(Stored entries)
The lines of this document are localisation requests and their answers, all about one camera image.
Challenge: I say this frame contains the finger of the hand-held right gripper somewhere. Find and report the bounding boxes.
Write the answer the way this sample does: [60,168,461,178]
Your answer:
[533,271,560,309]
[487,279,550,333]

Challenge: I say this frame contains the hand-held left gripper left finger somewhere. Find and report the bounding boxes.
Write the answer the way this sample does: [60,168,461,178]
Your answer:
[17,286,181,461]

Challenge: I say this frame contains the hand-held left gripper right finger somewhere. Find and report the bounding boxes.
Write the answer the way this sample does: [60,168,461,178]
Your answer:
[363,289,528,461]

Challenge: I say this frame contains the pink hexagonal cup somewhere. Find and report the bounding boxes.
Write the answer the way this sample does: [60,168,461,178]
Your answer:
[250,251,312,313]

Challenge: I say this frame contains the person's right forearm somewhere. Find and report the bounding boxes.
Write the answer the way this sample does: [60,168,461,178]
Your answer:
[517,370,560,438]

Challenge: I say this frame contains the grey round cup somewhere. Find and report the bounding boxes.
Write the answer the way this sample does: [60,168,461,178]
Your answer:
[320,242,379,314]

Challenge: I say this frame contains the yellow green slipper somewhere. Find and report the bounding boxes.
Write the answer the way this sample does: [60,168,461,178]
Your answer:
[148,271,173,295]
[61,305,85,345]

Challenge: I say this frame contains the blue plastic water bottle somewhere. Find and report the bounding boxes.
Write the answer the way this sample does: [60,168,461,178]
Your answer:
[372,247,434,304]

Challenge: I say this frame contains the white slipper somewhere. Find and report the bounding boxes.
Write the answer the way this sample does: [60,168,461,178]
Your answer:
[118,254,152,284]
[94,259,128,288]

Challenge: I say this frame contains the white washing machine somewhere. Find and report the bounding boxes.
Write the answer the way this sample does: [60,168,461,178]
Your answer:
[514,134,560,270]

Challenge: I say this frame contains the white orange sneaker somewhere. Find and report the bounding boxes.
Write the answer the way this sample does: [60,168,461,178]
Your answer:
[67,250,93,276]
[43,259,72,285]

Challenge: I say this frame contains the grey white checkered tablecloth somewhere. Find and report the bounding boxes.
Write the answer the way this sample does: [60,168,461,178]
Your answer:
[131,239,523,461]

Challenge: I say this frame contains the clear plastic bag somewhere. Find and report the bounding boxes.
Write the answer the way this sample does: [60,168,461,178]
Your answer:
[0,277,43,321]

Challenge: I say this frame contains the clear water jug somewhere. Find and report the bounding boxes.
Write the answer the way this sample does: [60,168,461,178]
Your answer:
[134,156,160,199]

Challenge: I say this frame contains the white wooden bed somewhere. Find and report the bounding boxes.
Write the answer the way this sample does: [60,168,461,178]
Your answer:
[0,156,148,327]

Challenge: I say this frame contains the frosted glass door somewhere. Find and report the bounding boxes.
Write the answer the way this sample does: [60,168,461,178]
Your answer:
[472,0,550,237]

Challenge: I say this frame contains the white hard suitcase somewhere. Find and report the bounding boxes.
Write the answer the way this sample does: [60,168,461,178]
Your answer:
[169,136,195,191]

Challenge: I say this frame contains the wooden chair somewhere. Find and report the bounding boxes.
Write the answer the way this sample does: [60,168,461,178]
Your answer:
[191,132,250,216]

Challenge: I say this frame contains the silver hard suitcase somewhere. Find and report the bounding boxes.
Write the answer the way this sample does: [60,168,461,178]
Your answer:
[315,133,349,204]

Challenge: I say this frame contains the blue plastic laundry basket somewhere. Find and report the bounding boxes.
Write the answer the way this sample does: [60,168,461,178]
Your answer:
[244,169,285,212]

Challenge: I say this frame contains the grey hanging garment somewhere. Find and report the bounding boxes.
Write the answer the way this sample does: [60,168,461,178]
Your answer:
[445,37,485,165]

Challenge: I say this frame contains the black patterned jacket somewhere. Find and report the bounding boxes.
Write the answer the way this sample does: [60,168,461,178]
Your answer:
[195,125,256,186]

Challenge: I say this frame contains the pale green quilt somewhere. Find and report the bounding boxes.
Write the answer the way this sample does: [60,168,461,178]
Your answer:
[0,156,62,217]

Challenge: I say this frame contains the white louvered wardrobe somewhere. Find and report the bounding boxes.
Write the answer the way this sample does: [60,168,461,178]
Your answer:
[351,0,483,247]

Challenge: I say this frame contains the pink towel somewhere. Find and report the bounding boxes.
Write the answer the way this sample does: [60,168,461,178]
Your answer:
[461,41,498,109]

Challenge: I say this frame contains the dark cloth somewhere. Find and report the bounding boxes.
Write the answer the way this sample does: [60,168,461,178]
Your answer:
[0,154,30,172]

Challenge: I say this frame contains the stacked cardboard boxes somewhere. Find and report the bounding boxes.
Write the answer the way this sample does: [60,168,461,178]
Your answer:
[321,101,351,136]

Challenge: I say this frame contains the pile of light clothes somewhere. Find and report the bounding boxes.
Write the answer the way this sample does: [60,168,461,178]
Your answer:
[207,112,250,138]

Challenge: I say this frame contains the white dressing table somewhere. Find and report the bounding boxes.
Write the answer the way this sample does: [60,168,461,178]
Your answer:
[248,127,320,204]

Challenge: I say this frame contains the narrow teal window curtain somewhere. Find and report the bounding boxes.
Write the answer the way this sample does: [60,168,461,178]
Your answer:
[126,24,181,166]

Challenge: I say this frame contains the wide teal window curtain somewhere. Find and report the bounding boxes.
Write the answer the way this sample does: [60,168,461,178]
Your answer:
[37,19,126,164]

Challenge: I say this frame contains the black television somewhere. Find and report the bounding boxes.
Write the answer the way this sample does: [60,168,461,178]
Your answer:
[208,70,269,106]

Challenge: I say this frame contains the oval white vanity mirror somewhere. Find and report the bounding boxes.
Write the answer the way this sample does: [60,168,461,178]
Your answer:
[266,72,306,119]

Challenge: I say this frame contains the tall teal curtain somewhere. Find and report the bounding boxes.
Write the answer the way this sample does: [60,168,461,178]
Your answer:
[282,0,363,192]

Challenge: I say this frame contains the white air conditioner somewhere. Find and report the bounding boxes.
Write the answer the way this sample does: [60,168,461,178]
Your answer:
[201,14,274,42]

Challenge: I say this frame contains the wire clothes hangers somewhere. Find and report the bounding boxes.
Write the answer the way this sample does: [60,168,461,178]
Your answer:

*Problem statement*. Produce a verbatim copy of each record above.

*Task result*.
The lines of this document are localisation requests and their answers, all about one camera image.
Challenge: I say this frame contains the finger of the hand-held right gripper somewhere. Find and report the bounding boxes.
Write the answer the way this sample does: [60,168,461,178]
Your answer:
[533,271,560,309]
[487,279,550,333]

Challenge: I say this frame contains the hand-held left gripper left finger somewhere. Find and report the bounding boxes.
Write the answer the way this sample does: [60,168,461,178]
Your answer:
[17,286,181,461]

Challenge: I say this frame contains the hand-held left gripper right finger somewhere. Find and report the bounding boxes.
Write the answer the way this sample does: [60,168,461,178]
Your answer:
[363,289,528,461]

Challenge: I say this frame contains the pink hexagonal cup somewhere. Find and report the bounding boxes.
Write the answer the way this sample does: [60,168,461,178]
Your answer:
[250,251,312,313]

Challenge: I say this frame contains the person's right forearm somewhere. Find and report the bounding boxes.
Write the answer the way this sample does: [60,168,461,178]
Your answer:
[517,370,560,438]

Challenge: I say this frame contains the grey round cup somewhere. Find and report the bounding boxes.
Write the answer the way this sample does: [60,168,461,178]
Your answer:
[320,242,379,314]

Challenge: I say this frame contains the yellow green slipper somewhere. Find and report the bounding boxes.
Write the answer the way this sample does: [60,168,461,178]
Your answer:
[148,271,173,295]
[61,305,85,345]

Challenge: I say this frame contains the blue plastic water bottle somewhere. Find and report the bounding boxes.
Write the answer the way this sample does: [60,168,461,178]
Your answer:
[372,247,434,304]

Challenge: I say this frame contains the white slipper somewhere. Find and report the bounding boxes.
Write the answer the way this sample does: [60,168,461,178]
Your answer:
[118,254,152,284]
[94,259,128,288]

Challenge: I say this frame contains the white washing machine somewhere. Find and report the bounding boxes.
Write the answer the way this sample does: [60,168,461,178]
Your answer:
[514,134,560,270]

Challenge: I say this frame contains the white orange sneaker somewhere. Find and report the bounding boxes.
Write the answer the way this sample does: [60,168,461,178]
Your answer:
[67,250,93,276]
[43,259,72,285]

Challenge: I say this frame contains the grey white checkered tablecloth somewhere. Find and report the bounding boxes.
Write the answer the way this sample does: [60,168,461,178]
Your answer:
[131,239,523,461]

Challenge: I say this frame contains the clear plastic bag somewhere. Find and report the bounding boxes.
Write the answer the way this sample does: [60,168,461,178]
Your answer:
[0,277,43,321]

Challenge: I say this frame contains the clear water jug somewhere. Find and report the bounding boxes.
Write the answer the way this sample does: [60,168,461,178]
Your answer:
[134,156,160,199]

Challenge: I say this frame contains the white wooden bed somewhere. Find and report the bounding boxes.
Write the answer the way this sample does: [60,168,461,178]
Your answer:
[0,156,148,327]

Challenge: I say this frame contains the frosted glass door somewhere. Find and report the bounding boxes.
Write the answer the way this sample does: [60,168,461,178]
Your answer:
[472,0,550,237]

Challenge: I say this frame contains the white hard suitcase somewhere. Find and report the bounding boxes.
Write the answer the way this sample does: [60,168,461,178]
Your answer:
[169,136,195,191]

Challenge: I say this frame contains the wooden chair somewhere. Find and report the bounding boxes.
Write the answer the way this sample does: [60,168,461,178]
Your answer:
[191,132,250,216]

Challenge: I say this frame contains the silver hard suitcase somewhere. Find and report the bounding boxes.
Write the answer the way this sample does: [60,168,461,178]
Your answer:
[315,133,349,204]

Challenge: I say this frame contains the blue plastic laundry basket somewhere. Find and report the bounding boxes.
Write the answer the way this sample does: [60,168,461,178]
Your answer:
[244,169,285,212]

Challenge: I say this frame contains the grey hanging garment somewhere. Find and report the bounding boxes.
Write the answer the way this sample does: [60,168,461,178]
Your answer:
[445,37,485,165]

Challenge: I say this frame contains the black patterned jacket somewhere. Find and report the bounding boxes.
Write the answer the way this sample does: [60,168,461,178]
Your answer:
[195,125,256,186]

Challenge: I say this frame contains the pale green quilt somewhere. Find and report the bounding boxes.
Write the answer the way this sample does: [60,168,461,178]
Your answer:
[0,156,62,217]

Challenge: I say this frame contains the white louvered wardrobe somewhere. Find and report the bounding boxes.
Write the answer the way this sample does: [60,168,461,178]
Your answer:
[351,0,483,247]

Challenge: I say this frame contains the pink towel somewhere. Find and report the bounding boxes.
Write the answer the way this sample does: [60,168,461,178]
Your answer:
[461,41,498,109]

Challenge: I say this frame contains the dark cloth somewhere. Find and report the bounding boxes.
Write the answer the way this sample does: [60,168,461,178]
Your answer:
[0,154,30,172]

Challenge: I say this frame contains the stacked cardboard boxes somewhere. Find and report the bounding boxes.
Write the answer the way this sample does: [60,168,461,178]
Your answer:
[321,101,351,136]

Challenge: I say this frame contains the pile of light clothes somewhere. Find and report the bounding boxes.
Write the answer the way this sample does: [60,168,461,178]
Your answer:
[207,112,250,138]

Challenge: I say this frame contains the white dressing table somewhere. Find and report the bounding boxes.
Write the answer the way this sample does: [60,168,461,178]
Your answer:
[248,127,320,204]

Challenge: I say this frame contains the narrow teal window curtain somewhere. Find and report the bounding boxes.
Write the answer the way this sample does: [60,168,461,178]
Your answer:
[126,24,181,166]

Challenge: I say this frame contains the wide teal window curtain somewhere. Find and report the bounding boxes.
Write the answer the way this sample does: [60,168,461,178]
Your answer:
[37,19,126,164]

Challenge: I say this frame contains the black television somewhere. Find and report the bounding boxes.
Write the answer the way this sample does: [60,168,461,178]
Your answer:
[208,70,269,106]

Challenge: I say this frame contains the oval white vanity mirror somewhere. Find and report the bounding boxes.
Write the answer the way this sample does: [60,168,461,178]
Your answer:
[266,72,306,119]

Challenge: I say this frame contains the tall teal curtain somewhere. Find and report the bounding boxes.
Write the answer the way this sample does: [60,168,461,178]
Your answer:
[282,0,363,192]

Challenge: I say this frame contains the white air conditioner somewhere. Find and report the bounding boxes.
Write the answer the way this sample does: [60,168,461,178]
Your answer:
[201,14,274,42]

Challenge: I say this frame contains the wire clothes hangers somewhere. Find and report the bounding boxes.
Write the answer the way this sample does: [60,168,461,178]
Your answer:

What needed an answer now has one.